El aspecto urbano de Londres cambiará notablemente en los próximos diez años con la construcción de 236 rascacielos, 22 de ellos con más de 50 pisos. Esto se debe a la llegada de empresas que están invirtiendo y apostando por la capital británica. En concreto, el 80% de las nuevas torres estará dedicado a viviendas, 18 serán de oficinas, ocho albergarán hoteles y 13 se destinarán a usos múltiples. De las 236 torres, el 48% han sido aprobadas por las autoridades municipales y el 19% ya están en proceso de construcción.

El skyline de Londres ya ha cambiado mucho en los últimos años y está tendencia está muy lejos de llegar a su fin. La política de la administración local del ‘todo vale’ para convertir el distrito de Tower Hamlets, en especial la zona de Canary Wharf, en una especie de Wall Street, está ayudando a que la fiebre del rascacielos aumente cada vez más. De hecho, la capital del Reino Unido se ha convertido en la sede preferida para la construcción de los rascacielos más altos de Europa. Un ejemplo es el Shard, el edificio más alto de la Unión Europea con 306 metros y 87 pisos.
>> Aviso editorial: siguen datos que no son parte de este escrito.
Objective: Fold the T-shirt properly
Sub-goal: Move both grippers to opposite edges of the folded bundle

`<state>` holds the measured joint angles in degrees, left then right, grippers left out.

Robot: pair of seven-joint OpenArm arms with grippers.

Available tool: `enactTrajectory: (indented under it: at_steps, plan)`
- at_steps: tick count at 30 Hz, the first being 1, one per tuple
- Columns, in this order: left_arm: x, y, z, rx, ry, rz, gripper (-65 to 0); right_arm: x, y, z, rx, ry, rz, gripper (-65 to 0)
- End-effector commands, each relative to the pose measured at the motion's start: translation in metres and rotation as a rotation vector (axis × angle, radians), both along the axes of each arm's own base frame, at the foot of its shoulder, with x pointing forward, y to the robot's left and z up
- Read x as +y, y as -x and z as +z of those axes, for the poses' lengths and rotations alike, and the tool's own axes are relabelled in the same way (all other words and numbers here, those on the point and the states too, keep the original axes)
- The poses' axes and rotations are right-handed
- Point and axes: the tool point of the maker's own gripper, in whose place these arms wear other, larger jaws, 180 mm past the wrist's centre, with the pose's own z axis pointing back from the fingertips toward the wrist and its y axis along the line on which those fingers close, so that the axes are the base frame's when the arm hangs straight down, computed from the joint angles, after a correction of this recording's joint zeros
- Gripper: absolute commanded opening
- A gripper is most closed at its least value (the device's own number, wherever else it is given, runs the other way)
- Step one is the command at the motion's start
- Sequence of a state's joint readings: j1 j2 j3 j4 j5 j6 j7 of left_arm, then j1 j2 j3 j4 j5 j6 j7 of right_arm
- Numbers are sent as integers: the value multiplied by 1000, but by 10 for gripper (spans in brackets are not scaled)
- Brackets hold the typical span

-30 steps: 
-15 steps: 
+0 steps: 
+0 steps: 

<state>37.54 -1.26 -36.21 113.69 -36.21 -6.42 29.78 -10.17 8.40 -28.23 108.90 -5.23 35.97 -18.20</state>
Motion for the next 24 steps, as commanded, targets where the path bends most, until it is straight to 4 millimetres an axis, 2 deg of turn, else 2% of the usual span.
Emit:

Según un informe del colectivo New London Architecture (NLA) dedicado a analizar los cambios topográficos de la ciudad, los planes de desarrollo y los efectos de estos sobre la forma de vida de los londinenses, la construcción de estas nuevas torres «alterará dramáticamente» el skyline urbano de Londres.

La organización ha preparado una exposición para intentar mostrar los efectos de este plan de construcción que se celebrará del 3 de abril al 12 de junio en la zona de galería de la sede de la NLA y contendrá en la programación debates abiertos de arquitectos y urbanistas con el público. El informe recuerda que los nuevos rascacielos «han de tener en cuenta los edificios que los rodean» y proteger espacios de interés «para asegurar que el nuevo desarrollo a gran escala se puede insertar en una ciudad histórica, sin destruir su carácter».

Desde el ayuntamiento del barrio londinense de Westminster han alertado del riesgo de la proliferación de este tipo de construcciones.

La directora de planificación de ese consistorio, Rosemarie MacQueen, comentó a la agencia EFE que esto «podría tener efectos perjudiciales para algunos de los lugares más conocidos y sensibles de Londres, como los parques reales o la plaza del Parlamento, que juegan un papel tan importante en la vida cultural y económica». Además, en 2013 la Unesco advirtió a las autoridades del Reino Unido sobre el «impacto negativo» de tres de los nuevos rascacielos sobre dos de los monumentos más emblemáticos de la ciudad, el Big Ben y la Abadía de Westminster.